After a highly impressive first half, Levit truly surpassed himself in an all-encompassing performance of Rzewski’s classic The People United will Never be Defeated, which, as many readers will know, takes its theme from Sergio Ortega’s ¡El pueblo unido, jamás será vencido!, initially intended as an anthem for Salvador Allende’s Popular Unity coalition, gaining further revolutionary currency as a symbol of resistance both within Chile and without, following the overthrow and murder of Allende. That theme here sounded forthright, catchy, even slinky: just the inspiring thing. The Webern-like treatment of the first variation had us believing in every note (just as a great performance of Webern will, despite his rather more sparing manner!), whilst its successor seemed somehow to fill in some of the gaps left by such pointillism. It was the extraordinary, human variety of treatments, both in work and performance, that most of all struck – just as it surely should. This stands, one might say and despite the difference in form and genre, closer to Mahler’s conception of the symphony than to Sibelius’s. And so, in the third variation, ‘Slightly slower, with expressive nuances,’ an experience not so far removed from shellshock in the face of repression could be felt.

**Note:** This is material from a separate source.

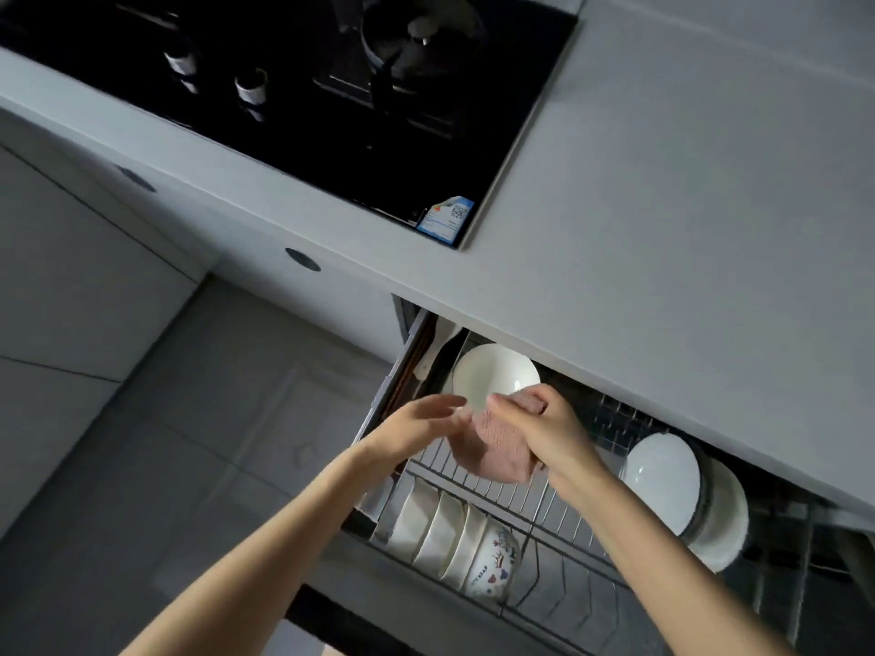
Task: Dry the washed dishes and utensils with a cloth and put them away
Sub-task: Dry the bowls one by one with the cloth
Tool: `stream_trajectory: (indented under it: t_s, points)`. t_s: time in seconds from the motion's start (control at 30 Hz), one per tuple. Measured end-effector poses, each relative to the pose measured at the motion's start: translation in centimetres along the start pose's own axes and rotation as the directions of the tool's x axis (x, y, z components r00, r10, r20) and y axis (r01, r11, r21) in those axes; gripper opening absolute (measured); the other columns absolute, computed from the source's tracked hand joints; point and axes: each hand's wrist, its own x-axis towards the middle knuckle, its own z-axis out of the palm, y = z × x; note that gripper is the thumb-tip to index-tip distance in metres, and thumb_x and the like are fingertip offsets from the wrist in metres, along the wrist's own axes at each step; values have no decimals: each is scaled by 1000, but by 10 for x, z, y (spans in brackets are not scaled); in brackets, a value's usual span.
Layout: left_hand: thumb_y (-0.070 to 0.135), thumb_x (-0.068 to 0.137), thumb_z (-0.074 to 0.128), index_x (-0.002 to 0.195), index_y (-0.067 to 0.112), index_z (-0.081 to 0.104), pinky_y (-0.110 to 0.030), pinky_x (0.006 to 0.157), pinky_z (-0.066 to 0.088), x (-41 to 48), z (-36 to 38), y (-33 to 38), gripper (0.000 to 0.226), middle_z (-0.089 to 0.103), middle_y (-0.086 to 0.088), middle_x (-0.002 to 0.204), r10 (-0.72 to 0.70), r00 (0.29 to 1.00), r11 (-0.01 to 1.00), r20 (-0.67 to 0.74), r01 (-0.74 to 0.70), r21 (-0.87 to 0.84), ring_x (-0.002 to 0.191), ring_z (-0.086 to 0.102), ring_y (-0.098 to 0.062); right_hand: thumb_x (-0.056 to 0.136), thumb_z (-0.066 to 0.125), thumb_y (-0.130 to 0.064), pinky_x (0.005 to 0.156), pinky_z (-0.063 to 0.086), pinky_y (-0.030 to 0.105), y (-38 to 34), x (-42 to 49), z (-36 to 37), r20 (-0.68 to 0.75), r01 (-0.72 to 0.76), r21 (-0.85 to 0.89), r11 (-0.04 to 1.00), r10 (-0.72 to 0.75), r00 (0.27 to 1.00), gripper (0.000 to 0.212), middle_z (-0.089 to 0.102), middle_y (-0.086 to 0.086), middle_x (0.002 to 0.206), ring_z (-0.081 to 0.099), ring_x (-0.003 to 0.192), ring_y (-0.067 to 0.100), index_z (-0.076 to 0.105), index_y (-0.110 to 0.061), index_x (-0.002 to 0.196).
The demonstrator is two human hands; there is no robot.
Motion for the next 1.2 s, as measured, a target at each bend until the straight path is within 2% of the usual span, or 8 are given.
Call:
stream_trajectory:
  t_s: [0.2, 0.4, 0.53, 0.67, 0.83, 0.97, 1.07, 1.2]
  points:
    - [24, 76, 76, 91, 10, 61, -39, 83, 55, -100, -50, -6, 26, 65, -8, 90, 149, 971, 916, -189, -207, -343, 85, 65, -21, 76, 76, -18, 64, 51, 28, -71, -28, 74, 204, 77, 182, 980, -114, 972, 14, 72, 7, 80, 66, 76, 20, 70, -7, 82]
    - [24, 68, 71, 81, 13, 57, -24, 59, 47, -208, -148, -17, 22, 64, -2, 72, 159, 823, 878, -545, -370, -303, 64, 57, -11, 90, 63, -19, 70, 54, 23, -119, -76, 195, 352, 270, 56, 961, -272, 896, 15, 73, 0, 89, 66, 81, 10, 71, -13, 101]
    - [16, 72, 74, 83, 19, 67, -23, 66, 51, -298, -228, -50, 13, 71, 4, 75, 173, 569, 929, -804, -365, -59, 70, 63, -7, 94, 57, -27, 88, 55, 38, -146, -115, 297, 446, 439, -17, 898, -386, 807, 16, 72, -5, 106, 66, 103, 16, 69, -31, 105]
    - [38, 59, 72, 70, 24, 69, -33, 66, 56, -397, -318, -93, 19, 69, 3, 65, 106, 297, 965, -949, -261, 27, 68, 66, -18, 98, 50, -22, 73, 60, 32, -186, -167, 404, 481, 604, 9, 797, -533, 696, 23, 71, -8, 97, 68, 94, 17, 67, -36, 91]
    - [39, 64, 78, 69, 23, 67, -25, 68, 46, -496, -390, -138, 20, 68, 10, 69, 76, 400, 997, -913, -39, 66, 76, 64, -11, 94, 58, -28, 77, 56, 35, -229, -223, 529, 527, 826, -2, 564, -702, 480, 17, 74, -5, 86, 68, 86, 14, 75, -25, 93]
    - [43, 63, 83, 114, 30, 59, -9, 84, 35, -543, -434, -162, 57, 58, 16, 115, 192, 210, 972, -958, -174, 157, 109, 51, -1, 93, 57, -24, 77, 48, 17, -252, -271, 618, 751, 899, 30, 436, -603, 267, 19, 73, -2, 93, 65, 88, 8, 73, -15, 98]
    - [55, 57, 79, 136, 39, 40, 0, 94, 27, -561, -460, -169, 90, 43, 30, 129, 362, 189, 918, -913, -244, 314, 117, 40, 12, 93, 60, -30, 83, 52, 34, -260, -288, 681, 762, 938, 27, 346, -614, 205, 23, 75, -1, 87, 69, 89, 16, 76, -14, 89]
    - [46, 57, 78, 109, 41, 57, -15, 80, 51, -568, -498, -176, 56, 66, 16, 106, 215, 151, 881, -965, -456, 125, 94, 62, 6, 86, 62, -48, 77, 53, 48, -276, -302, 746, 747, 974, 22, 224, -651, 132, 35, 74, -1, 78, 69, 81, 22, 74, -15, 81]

Voicing, again, was cared for as if Levit were playing Chopin – and it was interesting to hear how much the music could be made to sound like Chopin’s, or indeed Rachmaninov’s. (At one stage, the Rhapsody on a Theme of Paganini came to my mind.) ‘Care’ should not here be taken to imply something pedantic; rather, it was exercised within a dynamic, goal-oriented framework of impetus and integration, bringing us closer than we might expect to the work’s original companion piece, Beethoven’s Diabelli Variations. Repeated notes – the twenty-third variation, I think – sounded worthy of Gaspard de la nuit. As for the ‘big twenty-eighth variation … an essay in boogie-woogie minimalism’ (Griffiths), well quite: it still seemed to me as banal as the real, minimalistic thing. But the revolution is supposed to be for everyone, I reminded myself, slightly grudgingly. The improvisation following the final variation started with a welcome hint of extended Webern and went on its own path compellingly – though my memory does not permit me to retrace it now. (Is that not perhaps part of the point of an improvisation anyway?) And yes, at the end, the tune did emerge having ‘manifested a resilience it was designed to express and encourage’ (Griffiths), intriguingly not unlike the return of the ‘Aria’ in the Goldberg Variations (a work I hear Levit is due soon to record). This was virtuosity in the very best sense, indeed the Lisztian sense: at a musical and technical level that would defeat any ‘mere’ virtuoso.
Meanwhile, well: look at the neo-liberal world in which we live, the neo-liberal progeny of Pinochet’s chums – step forward, Milton Friedman! – apparently triumphant, a Labour Party under Harriet Harman supporting Conservative attacks upon the poor which even the Liberal Democrats opposed. That was not the least of the reasons why I found this performance so moving; it gave a glimmer of hope, experientially, that the heirs of Allende rather than those of Pinochet might yet reunite, might yet even win.